MOHLER: You know, one of the other interesting things is something even the secular authorities recognize. I was reading a work the other day that pointed out that most Americans claim to be happy. That also is not reflected in our entertainment. So, if you were looking at this, you know, it reminds me of what—do you remember Georgie Veens, the Baptist pastor who was brought out of persecution, actually Jimmy Carter as President intervened and brought him out of the…
LAND: …brought him out of the gulag.
MOHLER: …out of the gulag, and remember that he made some statement that from watching television, this would be back in the 70s, and I can’t perfectly repeat what he said, but he said, evidently watching American television, you believe the Americans are unhappy, constipated, but have very well-fed pets.
LAND: Yes, and, of course, I remember the story of the Russian soviet fighter pilot who defected with his MiG and after they had debriefed him, he wanted to go across the country. So they just gave him some money and said, have at it, and he said, I was absolutely amazed at this incredible country—the freedom, the choices, no papers to go from state to state, and he said nothing that his Soviet masters had ever told him about America was true until he got to San Francisco, and he got into the porn district and he got into all of the flesh stuff, the homosexual and heterosexual stuff, and all of the sexual degradation and he said, that was the only place where what my Soviet masters told me about America was true.
MOHLER: It is so interesting you bring that up because when you talk about a culture shift, this really does make the point. Let’s go back to the 1970s. He had to go to San Francisco to find that. When you look at where our culture is now, you don’t have to go anywhere to find it. It is in every community, it is broadcast, it will find you. Certainly if you have a teenager who is on the internet, there is nothing he or she does not have access to immediately, just a click or two away. No longer do you have to go to San Francisco; San Francisco is here.
LAND: And not only just a click or two away because our grotesquely irresponsible Supreme Court has determined twice now that an adult supposed right to see anything they want to see trumps society’s responsibility to protect children from seeing that which is damaging. The porn purveyors can find them and can try to intrude upon them and the laws that the Congress passed by large bipartisan majorities have been stricken down by the Supreme Court.
MOHLER: Let me give you a grotesque example of that because I just heard from a parent the other day whose 14-year-old son had become deeply involved in pornography at the computer at the public library. Because the librarians as well, even without the courts making their irresponsible decisions on pornography, groups like the American Librarians Association are so opposed to what they call censorship that they are really fighting for the rights of anyone, including teenagers, to view pornography at a public library.
LAND: Seventy percent of boys will have their first exposure to hard core pornography outside their own home and it used to be, back when I was a teenager and back when you were a teenager, that the average age of first exposure to hard core pornography was sixteen—that virtually 100% of American males have viewed hard core pornography at least once by the time they were sixteen, now it is eleven.
MOHLER: It will go lower.
LAND: And the damage that does, it is like spiritual and emotional toxic waste.
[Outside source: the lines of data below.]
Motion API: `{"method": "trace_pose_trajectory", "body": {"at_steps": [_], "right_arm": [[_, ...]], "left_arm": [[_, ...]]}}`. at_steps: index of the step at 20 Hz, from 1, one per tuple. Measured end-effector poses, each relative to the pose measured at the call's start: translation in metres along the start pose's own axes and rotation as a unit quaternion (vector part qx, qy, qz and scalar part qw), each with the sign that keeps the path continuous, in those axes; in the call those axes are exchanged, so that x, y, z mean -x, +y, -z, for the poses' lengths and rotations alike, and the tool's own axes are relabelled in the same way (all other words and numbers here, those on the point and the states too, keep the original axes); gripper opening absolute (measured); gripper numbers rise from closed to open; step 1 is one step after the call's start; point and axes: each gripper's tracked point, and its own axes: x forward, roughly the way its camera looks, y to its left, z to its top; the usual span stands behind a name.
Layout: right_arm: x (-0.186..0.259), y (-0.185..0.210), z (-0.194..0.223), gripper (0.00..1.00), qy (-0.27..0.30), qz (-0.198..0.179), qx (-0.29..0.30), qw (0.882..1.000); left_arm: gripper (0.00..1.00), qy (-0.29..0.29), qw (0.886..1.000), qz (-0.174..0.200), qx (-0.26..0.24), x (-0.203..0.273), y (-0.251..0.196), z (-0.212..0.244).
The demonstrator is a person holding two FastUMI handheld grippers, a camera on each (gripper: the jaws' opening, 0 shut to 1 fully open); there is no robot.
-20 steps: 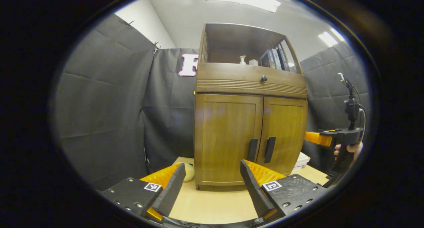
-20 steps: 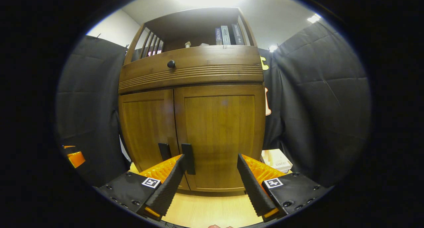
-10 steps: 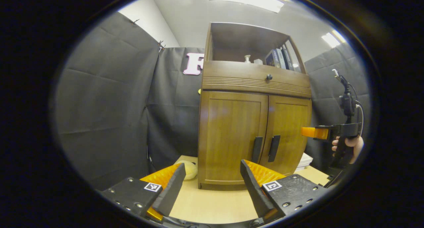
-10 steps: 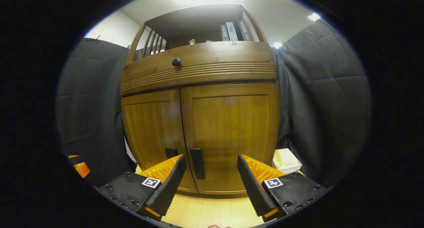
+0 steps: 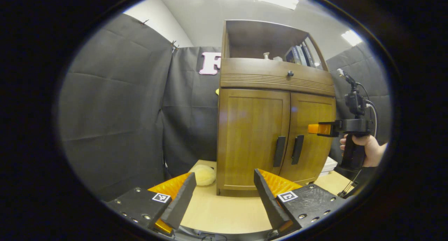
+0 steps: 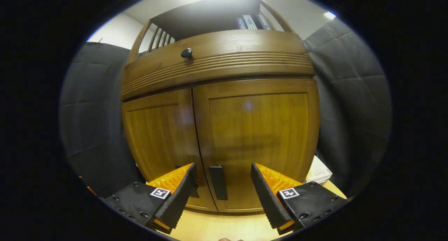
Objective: Open the right door of the double-door shoe cabinet with the right hand, and open the left door with the left hand.
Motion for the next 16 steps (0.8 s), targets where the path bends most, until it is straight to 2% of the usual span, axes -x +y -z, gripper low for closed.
{"method": "trace_pose_trajectory", "body": {"at_steps": [7, 9, 15, 16], "right_arm": [[-0.037, 0.004, 0.022, 0.93, 0.015, 0.007, 0.010, 1.000], [-0.046, 0.005, 0.030, 0.96, 0.022, 0.006, 0.011, 1.000], [-0.067, 0.005, 0.048, 0.95, 0.035, 0.013, 0.028, 0.999], [-0.071, 0.005, 0.050, 0.93, 0.039, 0.010, 0.025, 0.999]], "left_arm": [[0.95, 0.023, 0.999, -0.019, 0.011, -0.004, 0.005, 0.013], [0.95, 0.033, 0.999, -0.024, 0.018, -0.005, 0.006, 0.020], [0.95, 0.054, 0.997, -0.042, 0.029, -0.011, 0.008, 0.038], [0.95, 0.055, 0.997, -0.044, 0.027, -0.012, 0.008, 0.038]]}}
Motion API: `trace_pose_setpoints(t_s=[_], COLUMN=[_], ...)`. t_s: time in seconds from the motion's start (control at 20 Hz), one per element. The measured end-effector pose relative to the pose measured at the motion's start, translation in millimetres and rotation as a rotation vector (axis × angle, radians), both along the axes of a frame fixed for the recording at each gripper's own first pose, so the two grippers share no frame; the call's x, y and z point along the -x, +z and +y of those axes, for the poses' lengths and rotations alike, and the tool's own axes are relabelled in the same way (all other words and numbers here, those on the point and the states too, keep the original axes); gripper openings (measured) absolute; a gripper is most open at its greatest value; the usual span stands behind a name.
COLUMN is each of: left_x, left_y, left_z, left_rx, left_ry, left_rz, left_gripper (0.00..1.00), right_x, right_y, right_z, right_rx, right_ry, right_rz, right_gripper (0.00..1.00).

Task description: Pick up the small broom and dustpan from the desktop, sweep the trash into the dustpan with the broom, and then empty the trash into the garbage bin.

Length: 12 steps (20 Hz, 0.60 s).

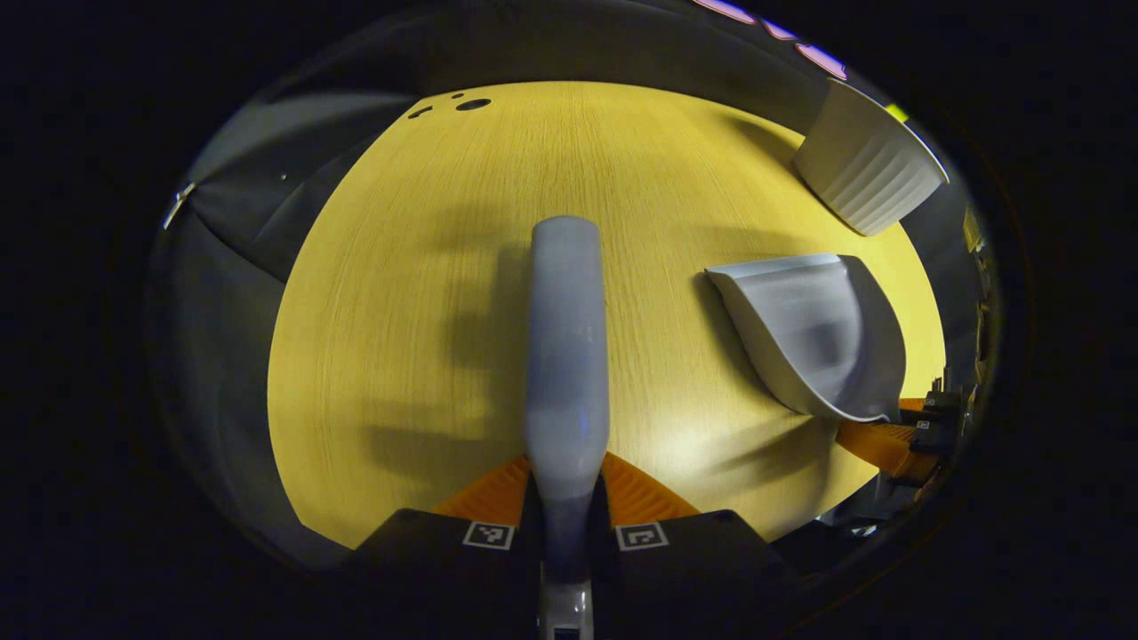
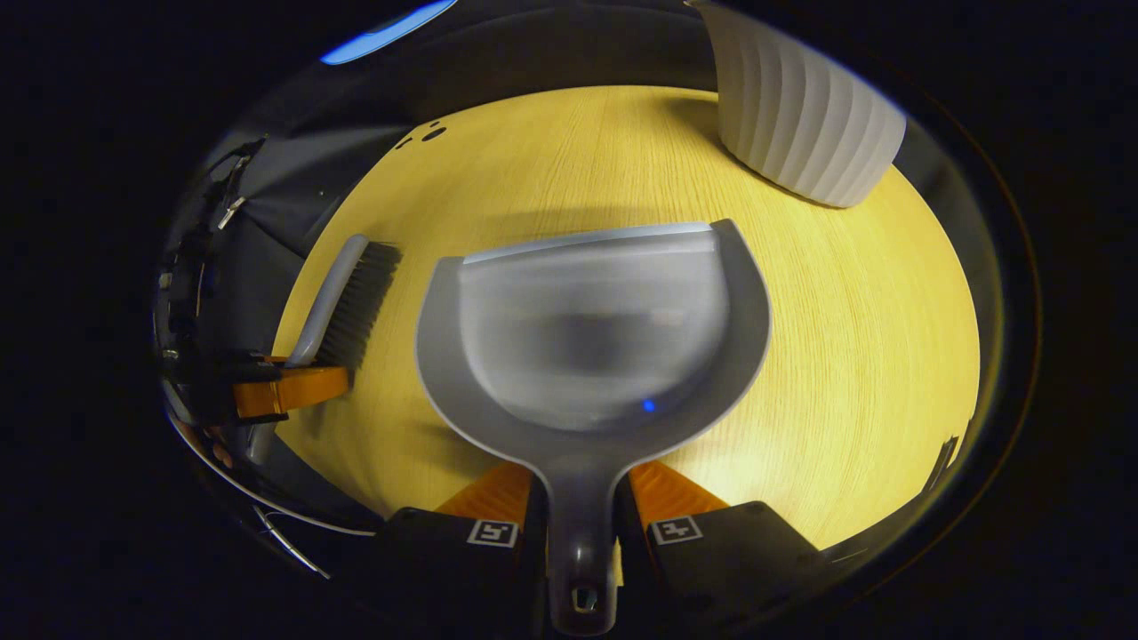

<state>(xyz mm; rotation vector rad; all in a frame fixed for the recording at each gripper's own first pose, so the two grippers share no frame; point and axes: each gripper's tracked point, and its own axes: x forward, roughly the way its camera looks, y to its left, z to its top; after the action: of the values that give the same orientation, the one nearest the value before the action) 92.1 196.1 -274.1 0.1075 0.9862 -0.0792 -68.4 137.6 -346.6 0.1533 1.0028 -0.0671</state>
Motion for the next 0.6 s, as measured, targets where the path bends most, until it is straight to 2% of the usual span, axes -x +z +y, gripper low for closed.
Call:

MOHLER: Just think of some of the things that have happened in this culture over the last fifteen years. We have had a specific sex act associated with an American president talked about so that, all of a sudden, eight-year-olds, seven-year-olds are talking about it asking what this thing is. When now, that seems so out of date, we realize that it works its way into the laugh lines of television and movies and all the rest and into the music, so what we are finding is that in this culture shift, nothing is forbidden except, and this is where the legacy of political correctness really comes in, the one thing that is considered really dangerous, really toxic and should be stigmatized and, you pointed at this just a moment ago, are those who will not go along and accept everything.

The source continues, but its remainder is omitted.